With that said, I found the sequence at the end of Winters book stunning -- In "A Sonnet Map of Manhattan" the poet divides her thoughts into different poems and different streets. In this way, she draws a picture of one of the "displaced" by profiling him or her in a natural setting. For example, she looks at a drive-in teller in "First Avenue: Drive-in Teller" --- through tight description and action, I believe Winters really shines in this part of the book.
Should I give this book three or four stars? Not sure. For now, I will leave my rating the way it is....
I had to put these poems down while I was going through a harsh time. Now i have picked them up again. The tears just flowed out of me. Like the book pored rain. Hard core new york. I have stepped around wanting to feel the real and current Jacob Riisian world of NYC. I don't know with it if you can look it in the face, to its face ever and survive that. Like Medusa, it seems to need a refraction to protect yourself and still confront the beast. I have just the courage right now to poke my head in the cave, and not open any cupboards or peak in any drawers:)

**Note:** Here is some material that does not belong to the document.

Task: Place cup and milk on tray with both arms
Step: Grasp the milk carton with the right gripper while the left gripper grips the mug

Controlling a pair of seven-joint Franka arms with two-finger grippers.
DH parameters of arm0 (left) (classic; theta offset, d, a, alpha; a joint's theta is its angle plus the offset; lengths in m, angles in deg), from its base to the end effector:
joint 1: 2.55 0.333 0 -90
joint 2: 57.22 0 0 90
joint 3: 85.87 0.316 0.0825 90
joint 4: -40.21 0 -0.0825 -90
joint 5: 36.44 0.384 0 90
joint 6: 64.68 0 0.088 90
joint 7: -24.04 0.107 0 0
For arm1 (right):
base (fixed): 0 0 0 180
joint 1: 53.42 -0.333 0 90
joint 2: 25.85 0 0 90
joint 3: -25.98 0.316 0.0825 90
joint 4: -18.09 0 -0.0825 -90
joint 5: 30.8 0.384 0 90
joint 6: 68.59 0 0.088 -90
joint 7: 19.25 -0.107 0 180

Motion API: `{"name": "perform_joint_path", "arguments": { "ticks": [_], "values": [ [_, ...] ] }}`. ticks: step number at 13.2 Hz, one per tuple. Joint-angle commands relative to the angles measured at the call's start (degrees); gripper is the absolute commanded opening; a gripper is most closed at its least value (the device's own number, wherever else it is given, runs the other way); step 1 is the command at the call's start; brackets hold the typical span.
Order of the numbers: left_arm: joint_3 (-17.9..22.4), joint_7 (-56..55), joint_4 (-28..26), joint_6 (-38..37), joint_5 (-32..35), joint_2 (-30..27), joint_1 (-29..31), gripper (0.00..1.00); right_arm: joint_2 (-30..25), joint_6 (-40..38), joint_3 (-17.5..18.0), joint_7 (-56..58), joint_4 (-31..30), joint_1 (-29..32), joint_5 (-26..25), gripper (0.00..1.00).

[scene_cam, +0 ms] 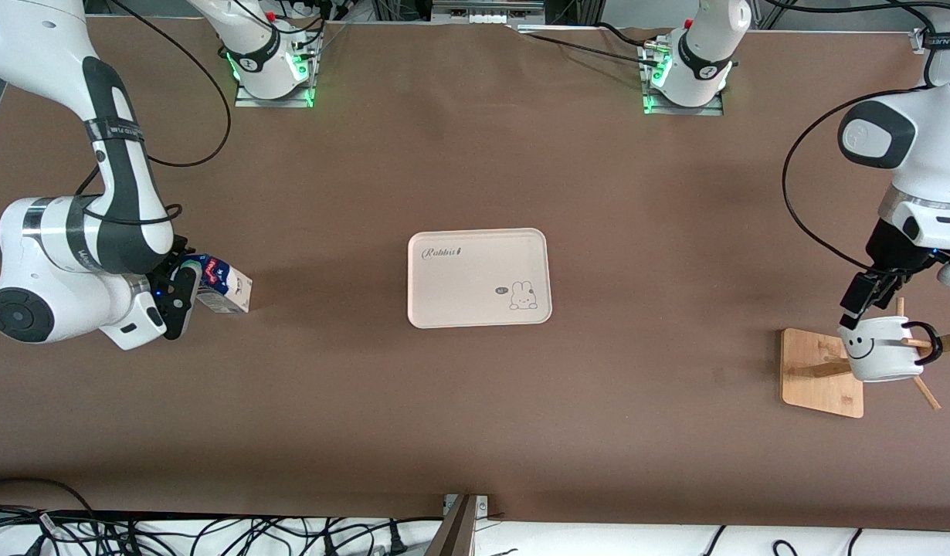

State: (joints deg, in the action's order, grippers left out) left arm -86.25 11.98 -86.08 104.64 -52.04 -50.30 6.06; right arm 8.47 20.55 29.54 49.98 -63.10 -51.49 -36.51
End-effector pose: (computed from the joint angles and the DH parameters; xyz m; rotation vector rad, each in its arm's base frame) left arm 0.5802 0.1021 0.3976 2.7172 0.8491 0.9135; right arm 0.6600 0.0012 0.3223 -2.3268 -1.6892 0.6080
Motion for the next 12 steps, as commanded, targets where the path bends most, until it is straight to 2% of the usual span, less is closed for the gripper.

it was written by my friends' mother, who has a lot of first hand experience with pain, and still manages to believe in creation, still manages to create. Makes me think sometimes of Roman Pollanski, of all he has been through and still he, out of shear will creates. the pull of an artist is something great,
My focus while reading was the concept of "the displaced of capital" literal meanings: those without a place (illegal immigrants, displaced from home and from the U.S.), those displaced from capital/money (poverty), those who are not allowed a fair place in America (immigration issues especially again). Ultimately how the city plays into the lives of these people, how "the displaced from capital come to the capital" (11). The city as the place representing the larger nation and mindset, the city as a place of both supposed hope and hopelessness. Ten years after publishing, this book is still completely relevant. It directs attention to important, heart-breaking and -strengthening issues of modern American/New York city life, all with remarkable sonic beauty.

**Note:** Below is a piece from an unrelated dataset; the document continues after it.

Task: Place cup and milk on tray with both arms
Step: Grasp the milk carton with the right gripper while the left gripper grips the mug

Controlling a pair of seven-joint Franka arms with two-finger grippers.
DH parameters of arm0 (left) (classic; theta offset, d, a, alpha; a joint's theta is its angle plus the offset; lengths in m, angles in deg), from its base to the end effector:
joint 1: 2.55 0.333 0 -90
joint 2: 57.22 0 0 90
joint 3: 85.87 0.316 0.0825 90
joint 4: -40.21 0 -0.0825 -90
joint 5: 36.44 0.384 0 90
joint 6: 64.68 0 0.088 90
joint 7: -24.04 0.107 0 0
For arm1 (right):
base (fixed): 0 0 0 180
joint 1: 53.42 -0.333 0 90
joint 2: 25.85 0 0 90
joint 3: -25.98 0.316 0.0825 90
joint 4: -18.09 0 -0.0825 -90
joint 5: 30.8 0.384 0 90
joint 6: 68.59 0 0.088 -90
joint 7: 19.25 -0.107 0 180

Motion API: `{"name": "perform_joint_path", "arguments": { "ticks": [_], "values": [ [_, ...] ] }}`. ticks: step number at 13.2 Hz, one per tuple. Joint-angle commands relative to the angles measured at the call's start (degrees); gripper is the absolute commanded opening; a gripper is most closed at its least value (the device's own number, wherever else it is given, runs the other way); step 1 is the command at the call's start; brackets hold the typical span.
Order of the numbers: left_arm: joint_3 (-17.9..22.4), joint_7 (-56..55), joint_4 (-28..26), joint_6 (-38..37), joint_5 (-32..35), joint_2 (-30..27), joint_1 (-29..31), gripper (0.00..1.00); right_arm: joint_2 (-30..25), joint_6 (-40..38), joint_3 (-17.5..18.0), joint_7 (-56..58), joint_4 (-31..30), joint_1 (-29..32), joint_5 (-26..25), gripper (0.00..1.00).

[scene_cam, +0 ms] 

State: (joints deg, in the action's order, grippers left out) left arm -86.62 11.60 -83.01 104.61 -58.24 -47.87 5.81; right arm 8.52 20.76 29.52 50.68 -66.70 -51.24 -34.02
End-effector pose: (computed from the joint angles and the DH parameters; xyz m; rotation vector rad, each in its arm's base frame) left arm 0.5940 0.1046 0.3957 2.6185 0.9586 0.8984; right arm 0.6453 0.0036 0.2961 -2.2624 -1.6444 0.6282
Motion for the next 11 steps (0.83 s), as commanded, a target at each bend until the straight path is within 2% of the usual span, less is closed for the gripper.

Poems about life mostly in the "less desirable" parts of New York City. These are narrative poems, the stories they tell are haunting. Especially "An Immigrant Woman"--it really gripped me.

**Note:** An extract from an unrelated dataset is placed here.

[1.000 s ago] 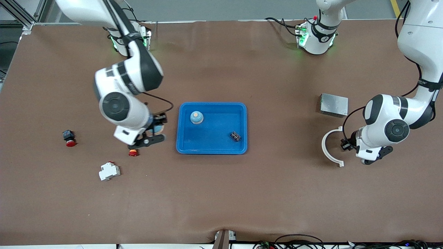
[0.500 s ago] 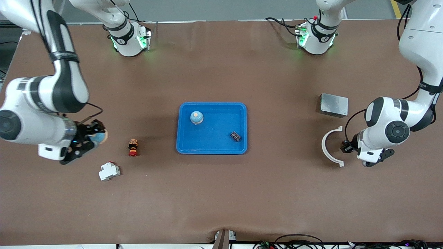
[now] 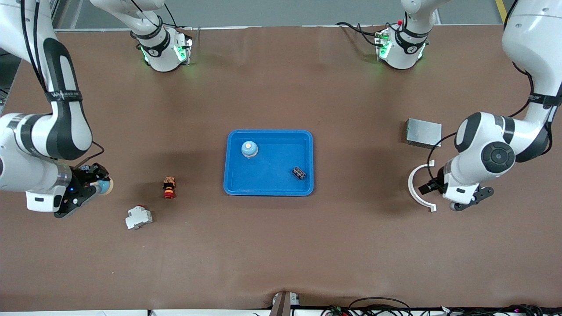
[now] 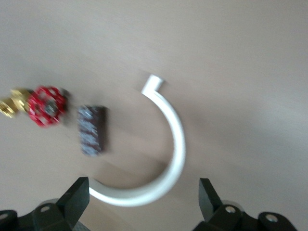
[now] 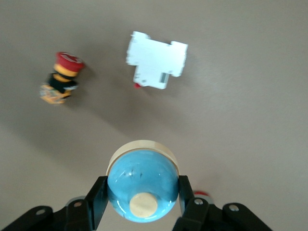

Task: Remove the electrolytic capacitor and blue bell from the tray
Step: 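Set down the bell with the right gripper while the left gripper returns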

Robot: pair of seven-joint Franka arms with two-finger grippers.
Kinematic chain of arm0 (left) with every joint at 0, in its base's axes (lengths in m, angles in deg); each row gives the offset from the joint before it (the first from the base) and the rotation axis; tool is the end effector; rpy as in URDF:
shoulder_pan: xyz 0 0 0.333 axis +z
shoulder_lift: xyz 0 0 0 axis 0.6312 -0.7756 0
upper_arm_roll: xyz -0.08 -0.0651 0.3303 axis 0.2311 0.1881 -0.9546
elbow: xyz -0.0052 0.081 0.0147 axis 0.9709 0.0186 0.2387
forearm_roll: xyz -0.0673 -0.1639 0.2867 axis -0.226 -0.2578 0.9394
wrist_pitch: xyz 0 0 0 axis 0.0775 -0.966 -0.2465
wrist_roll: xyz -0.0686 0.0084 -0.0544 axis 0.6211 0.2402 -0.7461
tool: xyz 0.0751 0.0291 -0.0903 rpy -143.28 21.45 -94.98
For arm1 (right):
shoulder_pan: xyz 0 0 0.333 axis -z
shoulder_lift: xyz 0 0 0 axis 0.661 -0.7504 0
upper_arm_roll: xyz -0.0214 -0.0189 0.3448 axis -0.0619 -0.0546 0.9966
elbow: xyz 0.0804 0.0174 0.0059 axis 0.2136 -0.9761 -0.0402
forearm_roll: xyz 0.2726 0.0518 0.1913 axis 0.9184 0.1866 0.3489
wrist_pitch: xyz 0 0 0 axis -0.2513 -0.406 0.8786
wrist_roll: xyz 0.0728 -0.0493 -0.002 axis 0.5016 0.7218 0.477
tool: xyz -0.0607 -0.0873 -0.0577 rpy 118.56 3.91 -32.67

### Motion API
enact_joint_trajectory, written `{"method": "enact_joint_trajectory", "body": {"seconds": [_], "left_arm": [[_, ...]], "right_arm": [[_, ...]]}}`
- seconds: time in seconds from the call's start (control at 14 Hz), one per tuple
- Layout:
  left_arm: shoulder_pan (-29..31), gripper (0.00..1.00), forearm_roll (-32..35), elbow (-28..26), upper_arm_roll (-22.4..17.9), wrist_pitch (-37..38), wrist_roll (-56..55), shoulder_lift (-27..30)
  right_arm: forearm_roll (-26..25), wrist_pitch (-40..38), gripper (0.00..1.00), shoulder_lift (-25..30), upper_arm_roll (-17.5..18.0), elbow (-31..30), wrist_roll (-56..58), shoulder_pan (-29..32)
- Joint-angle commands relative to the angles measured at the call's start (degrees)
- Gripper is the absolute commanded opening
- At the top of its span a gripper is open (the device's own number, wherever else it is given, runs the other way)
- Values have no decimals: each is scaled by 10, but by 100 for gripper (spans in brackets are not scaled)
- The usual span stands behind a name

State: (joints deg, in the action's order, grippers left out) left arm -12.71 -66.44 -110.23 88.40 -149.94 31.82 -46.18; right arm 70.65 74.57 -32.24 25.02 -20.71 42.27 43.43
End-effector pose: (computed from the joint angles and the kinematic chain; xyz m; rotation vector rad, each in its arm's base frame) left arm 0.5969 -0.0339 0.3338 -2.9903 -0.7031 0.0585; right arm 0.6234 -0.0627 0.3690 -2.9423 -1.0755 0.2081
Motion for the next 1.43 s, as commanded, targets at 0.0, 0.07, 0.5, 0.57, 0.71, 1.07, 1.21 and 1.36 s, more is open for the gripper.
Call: {"method": "enact_joint_trajectory", "body": {"seconds": [0.0,0.07,0.5,0.57,0.71,1.07,1.21,1.36], "left_arm": [[-1,99,-16,-5,49,10,-78,13],[-8,96,-16,0,67,10,-123,9],[-137,83,-15,79,77,9,-344,-50],[-164,79,-14,97,76,9,-372,-64],[-217,76,-11,127,73,8,-417,-95],[-359,64,-11,160,-25,-25,-446,-133],[-412,60,-14,168,-73,-49,-457,-145],[-429,59,-14,194,-83,-50,-462,-168]], "right_arm": [[-14,72,12,8,12,-64,9,5],[-14,117,12,10,12,-98,9,3],[-14,220,14,10,12,-198,10,1],[-14,223,15,11,12,-205,10,1],[-14,219,15,14,10,-220,10,2],[-14,219,27,15,-2,-229,32,1],[-14,221,100,15,-1,-228,29,1],[-14,211,100,22,-1,-228,33,4]]}}
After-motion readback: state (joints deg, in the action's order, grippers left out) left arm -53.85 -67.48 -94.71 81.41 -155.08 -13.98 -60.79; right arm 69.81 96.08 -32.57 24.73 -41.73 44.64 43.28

The speaker of these poems delights in the diversity of her great city, but there is unease at the core of her pleasure:
. . . how can I today warm myself at the sad heartening narrative of immigration? Unnoticed, the narrative has altered, the displaced of capital have come to the capital.
As you can see, Winters is sometimes talky rather than lyrical, a trap I myself have been known to fall into. But I am really glad to find another poet tackling these issues.
Unless maybe you know NYC first hand enough to care, reading this book is like trying to feign interest in neighborhood gossip. Sure, it delves and is eruditely composed, but the intensely selfy level on which everything happens, the minutiae of coat buttons, undershirts and times subways arrived just aren't inviting, no matter how carefully mixed in it all is with great cries that echo back to the classics. I wish the material of this anthology had been used to create hard hitting short stories, not these finicky textbooky poems.
I put Winters' book on a short shelf with a book like Marshall Berman's All That's Solid Melts into Air, the short shelf of books about the Seventies effort to recover the humanist Marx. Confessionalism by way of an historical, one dares say an anamnestic, account of civil rights idealism, and the shifting ground of Whitman's "well-joined scheme," subject of the book's first poem, the superb "The Mill-Race." Berman's poetic subject is Baudelaire the flaneur, and Winters' second book offers the pleasure of a well-joined pilgrimage.
file w/ sonnet series about new york, see frank o'hara. poems about being a graduate student and living in low income neighborhoods, consciously working through real work vs intellectual activity.